▶ **PROBLEM DESCRIPTION**:
Which lines below include "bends"? Copy them all.

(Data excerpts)
--- --- ---

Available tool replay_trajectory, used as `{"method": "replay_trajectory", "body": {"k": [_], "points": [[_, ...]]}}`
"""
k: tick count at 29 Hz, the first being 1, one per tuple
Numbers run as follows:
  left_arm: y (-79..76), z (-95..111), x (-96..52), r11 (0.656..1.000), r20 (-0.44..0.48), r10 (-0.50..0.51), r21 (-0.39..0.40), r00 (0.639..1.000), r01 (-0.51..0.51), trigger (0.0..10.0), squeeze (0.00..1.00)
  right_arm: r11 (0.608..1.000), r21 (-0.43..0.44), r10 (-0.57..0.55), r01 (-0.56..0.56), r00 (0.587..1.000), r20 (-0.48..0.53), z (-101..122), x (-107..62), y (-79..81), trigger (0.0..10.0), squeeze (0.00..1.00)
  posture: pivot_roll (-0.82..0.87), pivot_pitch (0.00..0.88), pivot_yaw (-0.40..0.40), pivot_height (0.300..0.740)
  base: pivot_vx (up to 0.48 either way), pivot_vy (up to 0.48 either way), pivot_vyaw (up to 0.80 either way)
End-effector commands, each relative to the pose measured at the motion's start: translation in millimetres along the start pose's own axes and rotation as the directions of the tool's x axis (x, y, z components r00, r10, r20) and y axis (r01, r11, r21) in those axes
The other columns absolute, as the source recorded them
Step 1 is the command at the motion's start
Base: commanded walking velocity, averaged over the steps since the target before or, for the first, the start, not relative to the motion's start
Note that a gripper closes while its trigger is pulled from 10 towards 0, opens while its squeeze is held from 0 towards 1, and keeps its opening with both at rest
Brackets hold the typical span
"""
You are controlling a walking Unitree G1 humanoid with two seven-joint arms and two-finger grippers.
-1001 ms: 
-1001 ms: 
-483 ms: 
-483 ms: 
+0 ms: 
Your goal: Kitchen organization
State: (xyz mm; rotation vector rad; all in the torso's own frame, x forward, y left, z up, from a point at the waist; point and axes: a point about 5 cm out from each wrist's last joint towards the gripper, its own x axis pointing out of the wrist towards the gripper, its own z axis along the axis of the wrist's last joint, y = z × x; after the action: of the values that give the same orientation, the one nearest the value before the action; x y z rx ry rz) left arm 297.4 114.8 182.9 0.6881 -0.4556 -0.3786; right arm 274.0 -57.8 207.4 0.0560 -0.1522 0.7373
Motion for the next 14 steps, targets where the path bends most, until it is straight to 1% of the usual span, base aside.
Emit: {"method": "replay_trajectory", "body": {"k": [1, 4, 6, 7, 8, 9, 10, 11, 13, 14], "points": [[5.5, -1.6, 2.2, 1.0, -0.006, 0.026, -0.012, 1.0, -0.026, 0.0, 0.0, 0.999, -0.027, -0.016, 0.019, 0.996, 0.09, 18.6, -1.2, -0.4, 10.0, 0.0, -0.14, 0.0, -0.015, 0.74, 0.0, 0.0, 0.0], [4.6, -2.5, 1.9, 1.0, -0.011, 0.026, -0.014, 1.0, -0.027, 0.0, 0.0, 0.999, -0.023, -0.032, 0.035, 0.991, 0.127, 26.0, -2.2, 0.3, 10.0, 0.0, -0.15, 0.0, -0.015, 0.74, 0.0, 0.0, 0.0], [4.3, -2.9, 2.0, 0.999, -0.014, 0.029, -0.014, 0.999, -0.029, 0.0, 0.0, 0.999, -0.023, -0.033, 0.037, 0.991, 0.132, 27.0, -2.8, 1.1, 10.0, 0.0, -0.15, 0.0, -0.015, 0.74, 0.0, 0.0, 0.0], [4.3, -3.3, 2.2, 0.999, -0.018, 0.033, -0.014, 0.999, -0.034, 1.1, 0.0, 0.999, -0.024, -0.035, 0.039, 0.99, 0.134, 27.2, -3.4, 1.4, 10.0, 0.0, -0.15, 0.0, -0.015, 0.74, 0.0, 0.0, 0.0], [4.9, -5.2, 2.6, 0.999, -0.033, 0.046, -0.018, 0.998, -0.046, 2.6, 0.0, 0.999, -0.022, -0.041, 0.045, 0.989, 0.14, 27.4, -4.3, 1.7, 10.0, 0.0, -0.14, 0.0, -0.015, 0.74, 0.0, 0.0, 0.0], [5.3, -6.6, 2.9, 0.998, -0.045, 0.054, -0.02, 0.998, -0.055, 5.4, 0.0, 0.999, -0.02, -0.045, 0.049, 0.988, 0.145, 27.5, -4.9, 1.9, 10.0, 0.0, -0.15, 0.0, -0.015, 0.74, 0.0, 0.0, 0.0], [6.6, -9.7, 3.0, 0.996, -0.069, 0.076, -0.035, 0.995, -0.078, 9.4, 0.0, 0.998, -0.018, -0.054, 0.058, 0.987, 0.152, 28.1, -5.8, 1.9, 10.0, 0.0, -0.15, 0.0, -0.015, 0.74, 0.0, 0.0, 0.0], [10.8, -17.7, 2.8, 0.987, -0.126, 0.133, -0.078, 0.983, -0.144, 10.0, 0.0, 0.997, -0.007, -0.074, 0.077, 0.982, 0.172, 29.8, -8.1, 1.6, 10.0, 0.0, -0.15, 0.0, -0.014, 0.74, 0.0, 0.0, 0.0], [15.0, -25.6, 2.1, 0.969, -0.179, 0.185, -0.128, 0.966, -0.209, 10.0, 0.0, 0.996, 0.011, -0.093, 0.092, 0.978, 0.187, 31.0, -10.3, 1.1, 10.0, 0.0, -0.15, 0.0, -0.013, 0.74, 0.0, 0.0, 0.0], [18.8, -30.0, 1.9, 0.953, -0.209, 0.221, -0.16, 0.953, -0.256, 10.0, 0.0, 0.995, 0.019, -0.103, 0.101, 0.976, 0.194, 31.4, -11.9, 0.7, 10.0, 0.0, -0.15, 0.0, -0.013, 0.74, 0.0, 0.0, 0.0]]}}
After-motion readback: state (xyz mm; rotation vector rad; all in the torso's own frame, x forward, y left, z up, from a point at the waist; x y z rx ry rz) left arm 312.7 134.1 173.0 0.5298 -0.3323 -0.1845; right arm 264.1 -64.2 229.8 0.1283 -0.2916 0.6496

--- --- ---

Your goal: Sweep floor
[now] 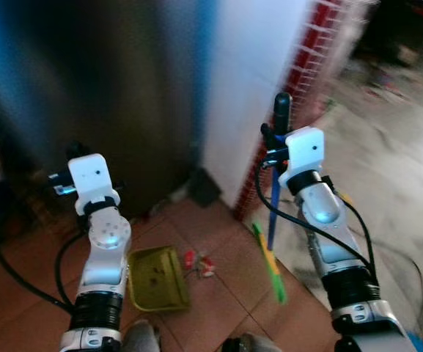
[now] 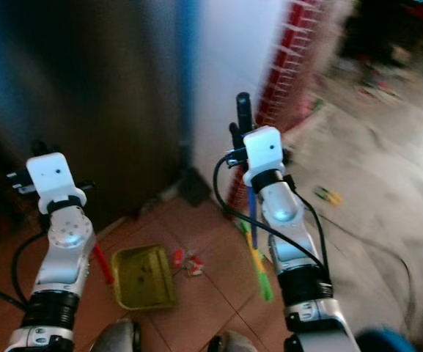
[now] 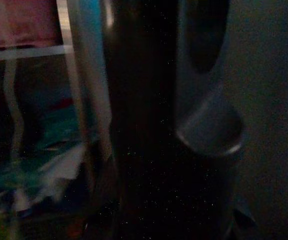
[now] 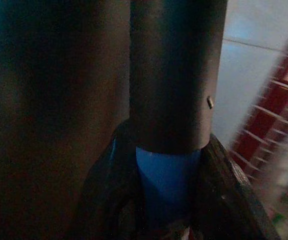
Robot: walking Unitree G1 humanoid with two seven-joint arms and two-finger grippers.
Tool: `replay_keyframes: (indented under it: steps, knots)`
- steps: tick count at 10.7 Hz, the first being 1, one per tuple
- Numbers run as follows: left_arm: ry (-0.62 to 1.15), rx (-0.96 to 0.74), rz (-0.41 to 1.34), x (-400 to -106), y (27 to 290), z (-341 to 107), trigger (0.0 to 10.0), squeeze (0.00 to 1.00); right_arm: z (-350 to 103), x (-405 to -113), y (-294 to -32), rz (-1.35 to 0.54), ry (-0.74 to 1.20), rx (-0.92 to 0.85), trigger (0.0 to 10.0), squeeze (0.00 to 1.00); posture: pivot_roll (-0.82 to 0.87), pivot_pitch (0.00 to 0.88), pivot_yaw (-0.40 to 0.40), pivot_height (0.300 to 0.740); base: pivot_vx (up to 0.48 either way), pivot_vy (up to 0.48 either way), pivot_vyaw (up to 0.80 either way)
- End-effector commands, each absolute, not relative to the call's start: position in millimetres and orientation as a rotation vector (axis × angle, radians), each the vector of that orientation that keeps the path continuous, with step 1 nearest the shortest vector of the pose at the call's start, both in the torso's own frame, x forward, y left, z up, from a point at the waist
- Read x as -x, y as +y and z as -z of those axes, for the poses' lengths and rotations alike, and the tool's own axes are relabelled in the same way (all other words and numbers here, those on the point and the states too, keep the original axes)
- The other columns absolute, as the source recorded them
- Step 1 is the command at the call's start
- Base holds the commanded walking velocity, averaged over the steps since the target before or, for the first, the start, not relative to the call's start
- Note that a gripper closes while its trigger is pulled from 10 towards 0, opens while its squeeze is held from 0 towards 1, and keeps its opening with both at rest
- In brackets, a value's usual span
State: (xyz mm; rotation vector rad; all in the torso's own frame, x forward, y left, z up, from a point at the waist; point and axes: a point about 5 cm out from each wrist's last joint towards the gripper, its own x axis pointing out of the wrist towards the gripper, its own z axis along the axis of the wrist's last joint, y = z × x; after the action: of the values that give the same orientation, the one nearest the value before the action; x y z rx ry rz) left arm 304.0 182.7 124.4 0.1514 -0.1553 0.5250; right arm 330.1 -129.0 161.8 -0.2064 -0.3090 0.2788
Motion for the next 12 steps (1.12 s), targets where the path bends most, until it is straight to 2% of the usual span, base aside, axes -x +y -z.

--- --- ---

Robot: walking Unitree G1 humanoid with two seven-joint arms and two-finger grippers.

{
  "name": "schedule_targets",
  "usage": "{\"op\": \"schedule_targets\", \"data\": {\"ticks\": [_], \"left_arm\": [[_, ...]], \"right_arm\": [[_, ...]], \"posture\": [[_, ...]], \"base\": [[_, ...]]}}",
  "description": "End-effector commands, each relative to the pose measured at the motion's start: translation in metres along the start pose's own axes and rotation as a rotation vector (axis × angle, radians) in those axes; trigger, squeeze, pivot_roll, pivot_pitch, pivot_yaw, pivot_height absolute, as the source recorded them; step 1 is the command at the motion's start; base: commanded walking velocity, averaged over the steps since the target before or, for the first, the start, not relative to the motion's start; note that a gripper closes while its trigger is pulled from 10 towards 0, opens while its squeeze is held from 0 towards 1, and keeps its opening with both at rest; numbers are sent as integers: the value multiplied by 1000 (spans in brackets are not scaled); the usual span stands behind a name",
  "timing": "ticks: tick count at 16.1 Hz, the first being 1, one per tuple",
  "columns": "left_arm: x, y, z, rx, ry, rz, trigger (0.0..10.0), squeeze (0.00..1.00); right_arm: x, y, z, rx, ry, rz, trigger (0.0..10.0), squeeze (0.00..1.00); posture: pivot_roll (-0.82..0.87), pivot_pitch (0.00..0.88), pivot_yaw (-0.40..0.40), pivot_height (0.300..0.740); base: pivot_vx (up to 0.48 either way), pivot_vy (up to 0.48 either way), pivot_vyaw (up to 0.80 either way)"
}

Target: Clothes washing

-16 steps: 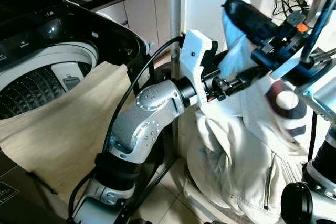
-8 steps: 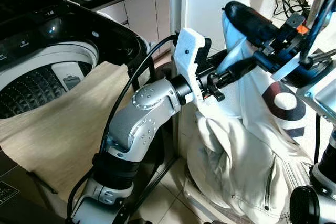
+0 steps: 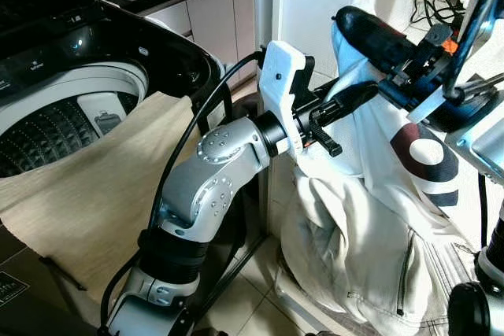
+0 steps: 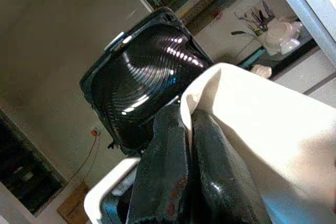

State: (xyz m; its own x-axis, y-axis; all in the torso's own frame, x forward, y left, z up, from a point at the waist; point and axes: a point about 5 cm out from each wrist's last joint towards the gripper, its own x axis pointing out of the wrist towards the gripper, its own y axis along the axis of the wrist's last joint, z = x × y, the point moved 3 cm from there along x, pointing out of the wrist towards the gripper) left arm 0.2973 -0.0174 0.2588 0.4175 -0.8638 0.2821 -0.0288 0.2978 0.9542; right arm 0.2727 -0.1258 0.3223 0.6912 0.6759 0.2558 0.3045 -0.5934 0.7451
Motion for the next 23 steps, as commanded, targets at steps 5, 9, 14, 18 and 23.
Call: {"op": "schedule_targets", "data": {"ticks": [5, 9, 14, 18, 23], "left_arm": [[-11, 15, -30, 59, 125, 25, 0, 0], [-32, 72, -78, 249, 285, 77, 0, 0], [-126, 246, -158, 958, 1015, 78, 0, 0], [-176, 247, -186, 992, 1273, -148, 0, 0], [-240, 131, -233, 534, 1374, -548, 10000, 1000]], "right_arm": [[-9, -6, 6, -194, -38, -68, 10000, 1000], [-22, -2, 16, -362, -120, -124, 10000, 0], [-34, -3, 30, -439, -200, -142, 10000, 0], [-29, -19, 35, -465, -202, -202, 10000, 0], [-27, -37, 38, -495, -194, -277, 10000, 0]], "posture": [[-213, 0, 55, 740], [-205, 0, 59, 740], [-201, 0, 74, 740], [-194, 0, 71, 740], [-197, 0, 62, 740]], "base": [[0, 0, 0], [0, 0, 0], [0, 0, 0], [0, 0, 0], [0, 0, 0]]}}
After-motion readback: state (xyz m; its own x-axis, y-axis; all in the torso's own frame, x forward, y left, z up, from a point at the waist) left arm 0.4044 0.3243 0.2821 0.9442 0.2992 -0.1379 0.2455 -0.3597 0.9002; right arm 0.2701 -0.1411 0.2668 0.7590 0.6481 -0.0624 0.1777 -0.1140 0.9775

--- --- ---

▶ **OUTPUT OF THE TASK**:
Motion for the next 14 steps, targets where the path bends most, until it is straight to 1% of the usual span, base aside.
Motion for the next 12 steps (1.12 s), targets where the path bends most, until it is straight to 2% of the usual span, base aside, axes -x +y -z.

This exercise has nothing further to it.